What to produce: Answer with the exact lines of the following material from the one containing "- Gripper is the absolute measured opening" through the one containing "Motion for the", both end lines included.

Provided records:
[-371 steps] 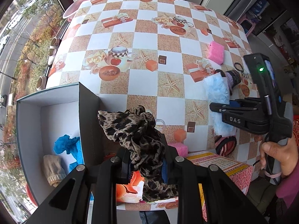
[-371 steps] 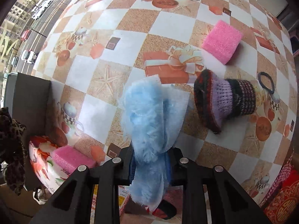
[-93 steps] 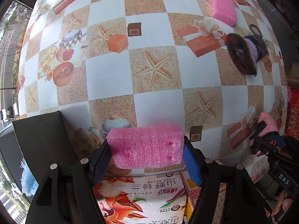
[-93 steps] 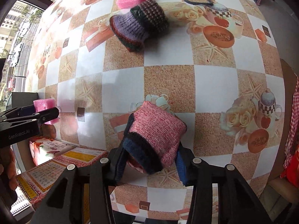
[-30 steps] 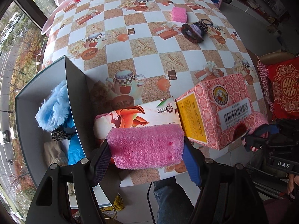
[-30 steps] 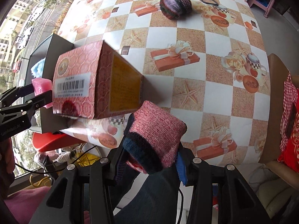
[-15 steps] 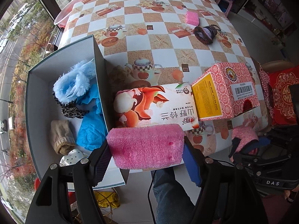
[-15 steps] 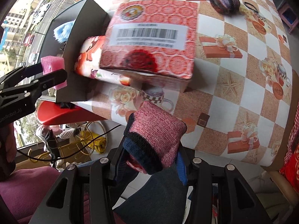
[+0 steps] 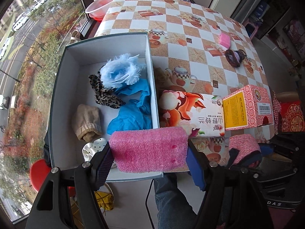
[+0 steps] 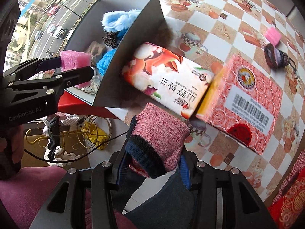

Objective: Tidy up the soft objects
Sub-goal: 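Bring the pink sponge and knit cup over the white box with both tools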

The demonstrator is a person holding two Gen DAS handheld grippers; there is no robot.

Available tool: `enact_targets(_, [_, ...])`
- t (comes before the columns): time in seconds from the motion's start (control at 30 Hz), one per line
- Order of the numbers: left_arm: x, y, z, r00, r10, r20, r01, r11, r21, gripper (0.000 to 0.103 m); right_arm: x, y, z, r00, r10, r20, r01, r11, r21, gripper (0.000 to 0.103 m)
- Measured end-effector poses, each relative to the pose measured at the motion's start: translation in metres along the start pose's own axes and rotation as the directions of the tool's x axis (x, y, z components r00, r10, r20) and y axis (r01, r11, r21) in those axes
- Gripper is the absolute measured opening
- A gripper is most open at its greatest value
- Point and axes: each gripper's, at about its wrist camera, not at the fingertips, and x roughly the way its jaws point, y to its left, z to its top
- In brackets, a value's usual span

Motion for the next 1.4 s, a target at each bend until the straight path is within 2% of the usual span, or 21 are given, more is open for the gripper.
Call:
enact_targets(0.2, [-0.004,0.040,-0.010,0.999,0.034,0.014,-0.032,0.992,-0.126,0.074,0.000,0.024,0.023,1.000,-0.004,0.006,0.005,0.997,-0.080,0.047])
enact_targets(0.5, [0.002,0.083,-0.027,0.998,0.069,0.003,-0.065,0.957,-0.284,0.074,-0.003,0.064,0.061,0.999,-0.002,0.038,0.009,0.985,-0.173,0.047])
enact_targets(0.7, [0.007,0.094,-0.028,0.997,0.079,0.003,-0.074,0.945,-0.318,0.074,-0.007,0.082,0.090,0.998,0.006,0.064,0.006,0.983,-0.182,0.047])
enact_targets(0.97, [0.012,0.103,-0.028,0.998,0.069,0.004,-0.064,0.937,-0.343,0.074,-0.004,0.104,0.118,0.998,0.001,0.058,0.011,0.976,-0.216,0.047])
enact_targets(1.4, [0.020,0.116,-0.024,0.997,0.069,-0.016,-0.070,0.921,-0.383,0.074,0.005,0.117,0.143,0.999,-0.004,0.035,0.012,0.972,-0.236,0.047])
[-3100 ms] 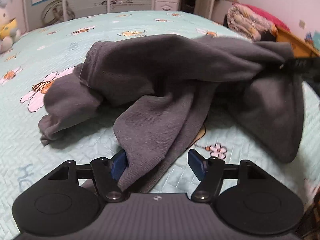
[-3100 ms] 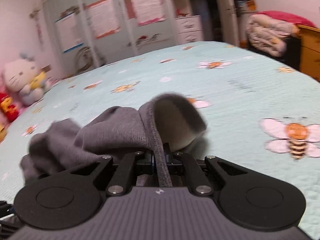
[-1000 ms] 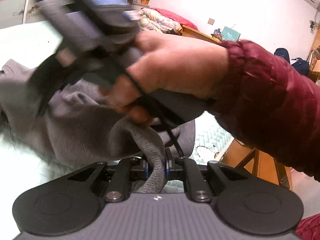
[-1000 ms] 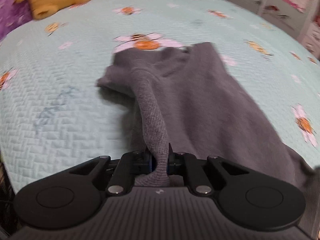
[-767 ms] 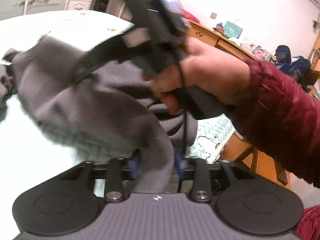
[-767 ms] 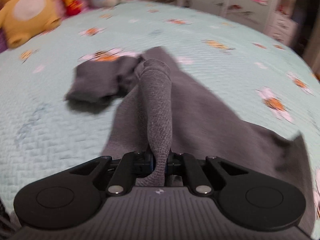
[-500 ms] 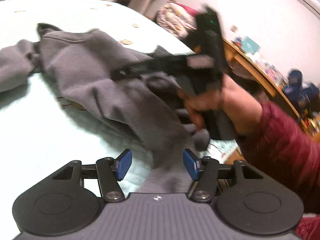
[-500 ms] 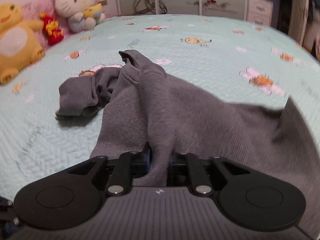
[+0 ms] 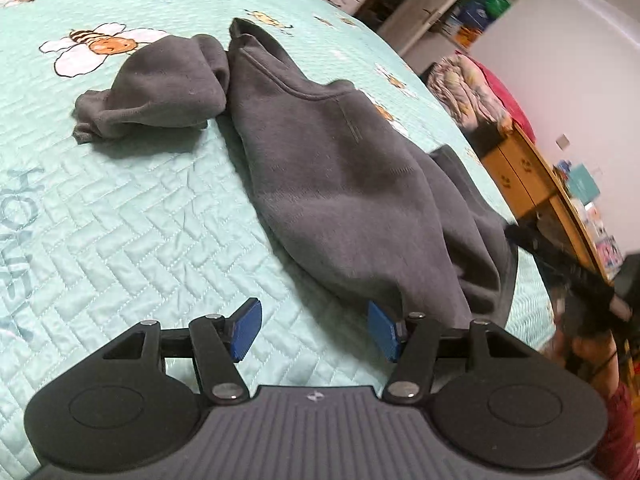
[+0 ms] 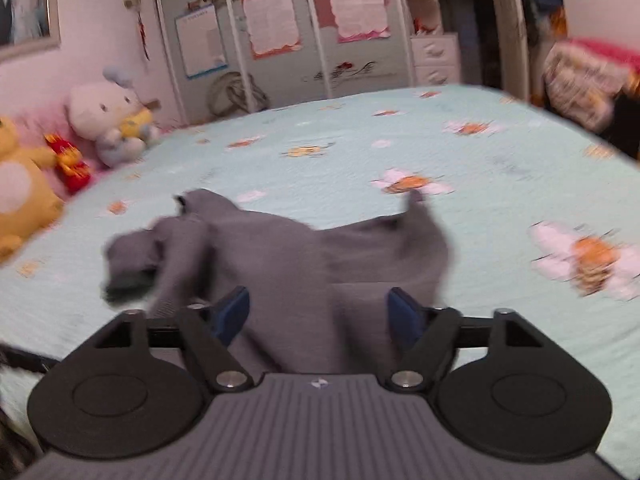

Answer space:
- Gripper is the absolute measured opening
- A gripper is most open at its greatest value
- Point and axes: each gripper's, at about its wrist camera, not at the fingertips, and x roughly the way its jaws point, y to its left, z to its top
- In brackets, a value's usual span

Motion for the next 1.4 s, a target at each bend until the straight path is within 2% of the usual span, or 21 are given, more is open for the gripper.

No more work is needed on this answer.